Assignment: I'd like the number of lines in the material below that include the word "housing", written with no other text.

Source records:

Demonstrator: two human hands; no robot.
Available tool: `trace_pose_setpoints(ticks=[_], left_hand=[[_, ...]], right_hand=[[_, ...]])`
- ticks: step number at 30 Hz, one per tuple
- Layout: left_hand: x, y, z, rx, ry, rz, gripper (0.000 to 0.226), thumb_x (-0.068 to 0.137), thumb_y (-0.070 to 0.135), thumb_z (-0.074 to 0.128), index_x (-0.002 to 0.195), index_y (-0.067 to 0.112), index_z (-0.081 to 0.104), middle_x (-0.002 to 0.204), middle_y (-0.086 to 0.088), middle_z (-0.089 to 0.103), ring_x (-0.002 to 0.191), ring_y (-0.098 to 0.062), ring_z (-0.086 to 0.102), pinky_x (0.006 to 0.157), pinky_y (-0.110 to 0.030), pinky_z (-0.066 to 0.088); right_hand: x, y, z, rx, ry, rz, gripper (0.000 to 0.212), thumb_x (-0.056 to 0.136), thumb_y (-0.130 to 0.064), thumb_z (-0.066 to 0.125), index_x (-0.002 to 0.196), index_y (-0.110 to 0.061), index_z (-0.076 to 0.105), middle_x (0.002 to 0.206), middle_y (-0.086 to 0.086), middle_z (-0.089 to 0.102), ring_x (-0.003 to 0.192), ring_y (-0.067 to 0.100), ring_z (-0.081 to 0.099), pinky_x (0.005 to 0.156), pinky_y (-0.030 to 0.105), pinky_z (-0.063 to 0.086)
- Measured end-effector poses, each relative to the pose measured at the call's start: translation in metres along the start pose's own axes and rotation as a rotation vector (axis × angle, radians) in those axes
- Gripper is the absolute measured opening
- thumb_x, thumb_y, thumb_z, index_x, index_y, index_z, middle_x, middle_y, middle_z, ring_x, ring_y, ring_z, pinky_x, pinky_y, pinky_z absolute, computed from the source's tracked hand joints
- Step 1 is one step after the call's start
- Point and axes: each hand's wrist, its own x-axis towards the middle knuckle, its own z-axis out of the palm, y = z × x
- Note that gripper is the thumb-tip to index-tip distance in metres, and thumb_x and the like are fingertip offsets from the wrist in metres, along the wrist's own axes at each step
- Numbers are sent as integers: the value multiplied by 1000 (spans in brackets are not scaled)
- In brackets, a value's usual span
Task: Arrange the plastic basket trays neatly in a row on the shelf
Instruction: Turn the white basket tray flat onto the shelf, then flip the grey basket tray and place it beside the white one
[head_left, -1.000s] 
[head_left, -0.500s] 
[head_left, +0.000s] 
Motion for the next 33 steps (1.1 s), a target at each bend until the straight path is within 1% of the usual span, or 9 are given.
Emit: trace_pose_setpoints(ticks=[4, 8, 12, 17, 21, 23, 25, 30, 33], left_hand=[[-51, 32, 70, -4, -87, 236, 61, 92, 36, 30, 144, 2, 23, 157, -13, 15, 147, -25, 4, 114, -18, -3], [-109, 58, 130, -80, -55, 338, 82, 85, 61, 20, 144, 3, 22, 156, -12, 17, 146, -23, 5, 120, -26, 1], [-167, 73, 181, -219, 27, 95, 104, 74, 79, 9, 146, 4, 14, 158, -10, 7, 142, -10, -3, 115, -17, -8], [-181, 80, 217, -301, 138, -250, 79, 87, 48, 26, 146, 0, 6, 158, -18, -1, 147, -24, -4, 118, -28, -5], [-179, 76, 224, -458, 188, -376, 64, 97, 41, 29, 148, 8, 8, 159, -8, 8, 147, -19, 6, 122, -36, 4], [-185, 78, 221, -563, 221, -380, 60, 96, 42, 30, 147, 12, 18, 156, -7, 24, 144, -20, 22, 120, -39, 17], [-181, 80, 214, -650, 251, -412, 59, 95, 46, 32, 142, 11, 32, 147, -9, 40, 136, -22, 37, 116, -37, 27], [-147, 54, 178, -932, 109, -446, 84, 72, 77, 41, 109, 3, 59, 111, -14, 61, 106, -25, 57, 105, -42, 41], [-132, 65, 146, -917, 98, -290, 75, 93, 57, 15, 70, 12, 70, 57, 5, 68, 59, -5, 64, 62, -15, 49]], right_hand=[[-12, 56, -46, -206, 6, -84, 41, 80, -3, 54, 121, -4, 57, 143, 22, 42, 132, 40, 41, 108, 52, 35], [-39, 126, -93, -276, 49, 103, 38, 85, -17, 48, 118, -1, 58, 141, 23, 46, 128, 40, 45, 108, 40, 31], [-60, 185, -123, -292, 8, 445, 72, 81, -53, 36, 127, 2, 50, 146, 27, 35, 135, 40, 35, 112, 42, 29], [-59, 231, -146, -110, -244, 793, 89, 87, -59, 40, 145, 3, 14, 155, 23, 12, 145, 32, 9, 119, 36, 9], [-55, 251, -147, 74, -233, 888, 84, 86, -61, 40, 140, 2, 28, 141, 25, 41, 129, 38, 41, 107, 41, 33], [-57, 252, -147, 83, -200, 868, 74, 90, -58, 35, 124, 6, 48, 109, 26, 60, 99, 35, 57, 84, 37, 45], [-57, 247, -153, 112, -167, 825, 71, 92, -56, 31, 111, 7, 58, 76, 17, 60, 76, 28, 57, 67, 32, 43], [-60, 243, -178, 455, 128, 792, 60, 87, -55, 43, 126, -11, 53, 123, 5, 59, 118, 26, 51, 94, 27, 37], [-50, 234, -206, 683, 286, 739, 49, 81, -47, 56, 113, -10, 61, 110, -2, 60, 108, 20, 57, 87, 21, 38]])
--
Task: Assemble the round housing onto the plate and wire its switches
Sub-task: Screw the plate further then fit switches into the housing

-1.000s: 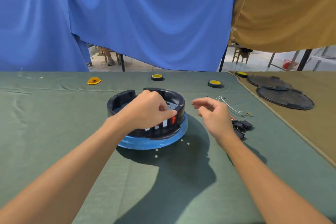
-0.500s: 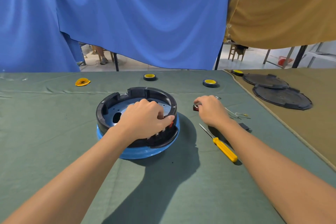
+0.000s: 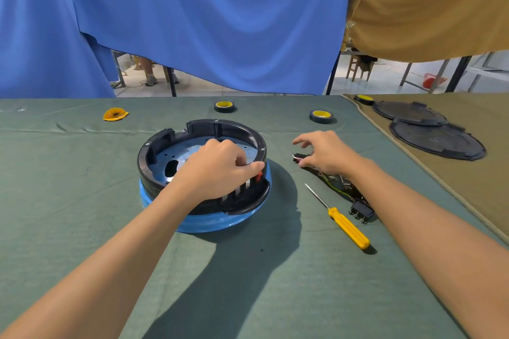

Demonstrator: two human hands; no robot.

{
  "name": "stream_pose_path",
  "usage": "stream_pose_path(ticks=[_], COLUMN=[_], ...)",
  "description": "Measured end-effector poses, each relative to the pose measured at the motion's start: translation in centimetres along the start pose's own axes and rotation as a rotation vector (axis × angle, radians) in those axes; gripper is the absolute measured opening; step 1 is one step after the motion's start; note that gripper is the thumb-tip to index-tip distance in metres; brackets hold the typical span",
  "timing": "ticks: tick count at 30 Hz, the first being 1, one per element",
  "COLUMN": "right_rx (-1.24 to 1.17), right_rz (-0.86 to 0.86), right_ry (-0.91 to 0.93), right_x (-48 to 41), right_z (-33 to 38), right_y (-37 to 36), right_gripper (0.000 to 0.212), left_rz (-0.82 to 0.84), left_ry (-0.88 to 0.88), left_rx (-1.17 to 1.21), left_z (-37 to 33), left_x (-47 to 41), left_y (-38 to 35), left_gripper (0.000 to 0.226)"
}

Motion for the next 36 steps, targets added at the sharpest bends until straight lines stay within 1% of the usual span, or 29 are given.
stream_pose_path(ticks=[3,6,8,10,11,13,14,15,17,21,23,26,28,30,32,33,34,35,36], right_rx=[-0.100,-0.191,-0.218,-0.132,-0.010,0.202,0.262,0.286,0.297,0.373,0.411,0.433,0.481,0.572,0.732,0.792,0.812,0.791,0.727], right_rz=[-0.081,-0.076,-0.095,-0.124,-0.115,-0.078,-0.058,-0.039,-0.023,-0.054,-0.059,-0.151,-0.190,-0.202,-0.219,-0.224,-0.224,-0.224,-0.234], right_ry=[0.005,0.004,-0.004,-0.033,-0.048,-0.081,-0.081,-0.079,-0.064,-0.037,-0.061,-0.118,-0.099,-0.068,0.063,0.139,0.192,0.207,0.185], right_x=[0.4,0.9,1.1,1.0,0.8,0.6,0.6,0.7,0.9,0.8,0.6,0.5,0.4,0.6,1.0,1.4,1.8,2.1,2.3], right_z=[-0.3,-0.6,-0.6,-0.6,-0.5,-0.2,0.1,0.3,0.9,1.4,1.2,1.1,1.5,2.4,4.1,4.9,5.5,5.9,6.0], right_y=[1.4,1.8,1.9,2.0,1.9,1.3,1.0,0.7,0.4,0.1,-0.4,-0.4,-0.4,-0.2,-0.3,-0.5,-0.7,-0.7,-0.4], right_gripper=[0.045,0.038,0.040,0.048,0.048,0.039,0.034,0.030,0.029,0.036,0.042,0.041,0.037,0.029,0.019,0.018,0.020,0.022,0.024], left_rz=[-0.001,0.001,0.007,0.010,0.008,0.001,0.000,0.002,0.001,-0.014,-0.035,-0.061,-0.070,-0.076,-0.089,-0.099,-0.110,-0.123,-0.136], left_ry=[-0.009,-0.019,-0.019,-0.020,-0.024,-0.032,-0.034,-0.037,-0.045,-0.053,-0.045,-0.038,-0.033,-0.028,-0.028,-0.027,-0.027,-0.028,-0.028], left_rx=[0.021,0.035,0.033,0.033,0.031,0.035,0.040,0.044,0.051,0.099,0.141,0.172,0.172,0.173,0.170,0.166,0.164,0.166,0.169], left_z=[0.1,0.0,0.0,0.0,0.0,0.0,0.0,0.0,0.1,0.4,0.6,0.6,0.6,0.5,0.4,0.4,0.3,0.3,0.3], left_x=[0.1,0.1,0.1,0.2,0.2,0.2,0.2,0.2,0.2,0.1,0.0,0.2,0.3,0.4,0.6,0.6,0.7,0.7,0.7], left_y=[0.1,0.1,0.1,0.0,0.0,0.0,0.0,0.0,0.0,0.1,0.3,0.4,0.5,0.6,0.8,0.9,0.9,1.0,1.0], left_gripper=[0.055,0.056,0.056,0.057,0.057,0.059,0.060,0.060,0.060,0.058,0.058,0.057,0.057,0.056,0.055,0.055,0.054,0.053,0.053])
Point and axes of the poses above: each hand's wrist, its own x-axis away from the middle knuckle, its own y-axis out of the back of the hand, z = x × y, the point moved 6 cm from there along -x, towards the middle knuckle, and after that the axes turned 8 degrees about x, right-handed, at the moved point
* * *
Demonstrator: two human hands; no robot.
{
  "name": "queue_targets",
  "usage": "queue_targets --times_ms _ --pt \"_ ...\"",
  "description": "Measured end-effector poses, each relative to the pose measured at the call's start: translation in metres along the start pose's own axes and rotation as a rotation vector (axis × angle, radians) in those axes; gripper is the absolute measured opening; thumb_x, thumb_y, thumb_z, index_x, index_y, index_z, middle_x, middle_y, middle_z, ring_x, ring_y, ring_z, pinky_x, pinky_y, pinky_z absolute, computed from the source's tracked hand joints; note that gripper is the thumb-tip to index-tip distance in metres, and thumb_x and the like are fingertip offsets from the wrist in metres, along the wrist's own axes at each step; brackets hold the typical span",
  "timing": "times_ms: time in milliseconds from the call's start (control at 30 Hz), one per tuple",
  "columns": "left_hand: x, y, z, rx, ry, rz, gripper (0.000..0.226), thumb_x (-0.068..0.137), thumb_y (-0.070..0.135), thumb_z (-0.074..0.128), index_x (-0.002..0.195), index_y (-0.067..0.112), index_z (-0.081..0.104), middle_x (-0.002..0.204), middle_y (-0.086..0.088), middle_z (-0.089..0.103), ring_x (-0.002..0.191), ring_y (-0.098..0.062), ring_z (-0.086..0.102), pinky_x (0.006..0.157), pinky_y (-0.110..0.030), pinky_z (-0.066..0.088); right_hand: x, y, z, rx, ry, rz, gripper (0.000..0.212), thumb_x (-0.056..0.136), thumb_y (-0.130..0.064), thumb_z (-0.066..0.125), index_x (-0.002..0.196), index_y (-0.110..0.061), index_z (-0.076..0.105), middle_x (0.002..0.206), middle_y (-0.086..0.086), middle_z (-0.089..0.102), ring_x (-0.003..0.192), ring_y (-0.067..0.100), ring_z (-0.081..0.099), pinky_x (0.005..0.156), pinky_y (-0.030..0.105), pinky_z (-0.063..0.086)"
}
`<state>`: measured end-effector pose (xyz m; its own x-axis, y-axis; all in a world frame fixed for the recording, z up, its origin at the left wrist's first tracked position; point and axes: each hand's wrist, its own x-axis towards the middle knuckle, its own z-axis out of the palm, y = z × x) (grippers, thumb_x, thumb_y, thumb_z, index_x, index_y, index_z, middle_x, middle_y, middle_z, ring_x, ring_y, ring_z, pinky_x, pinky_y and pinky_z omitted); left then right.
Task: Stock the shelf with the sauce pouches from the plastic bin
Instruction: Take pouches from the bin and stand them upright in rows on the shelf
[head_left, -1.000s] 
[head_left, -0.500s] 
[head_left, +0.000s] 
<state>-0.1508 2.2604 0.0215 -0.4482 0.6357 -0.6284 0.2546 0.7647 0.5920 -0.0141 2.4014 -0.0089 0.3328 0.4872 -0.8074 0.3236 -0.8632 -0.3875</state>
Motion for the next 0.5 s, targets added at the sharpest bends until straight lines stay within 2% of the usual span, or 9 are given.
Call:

Task result: 2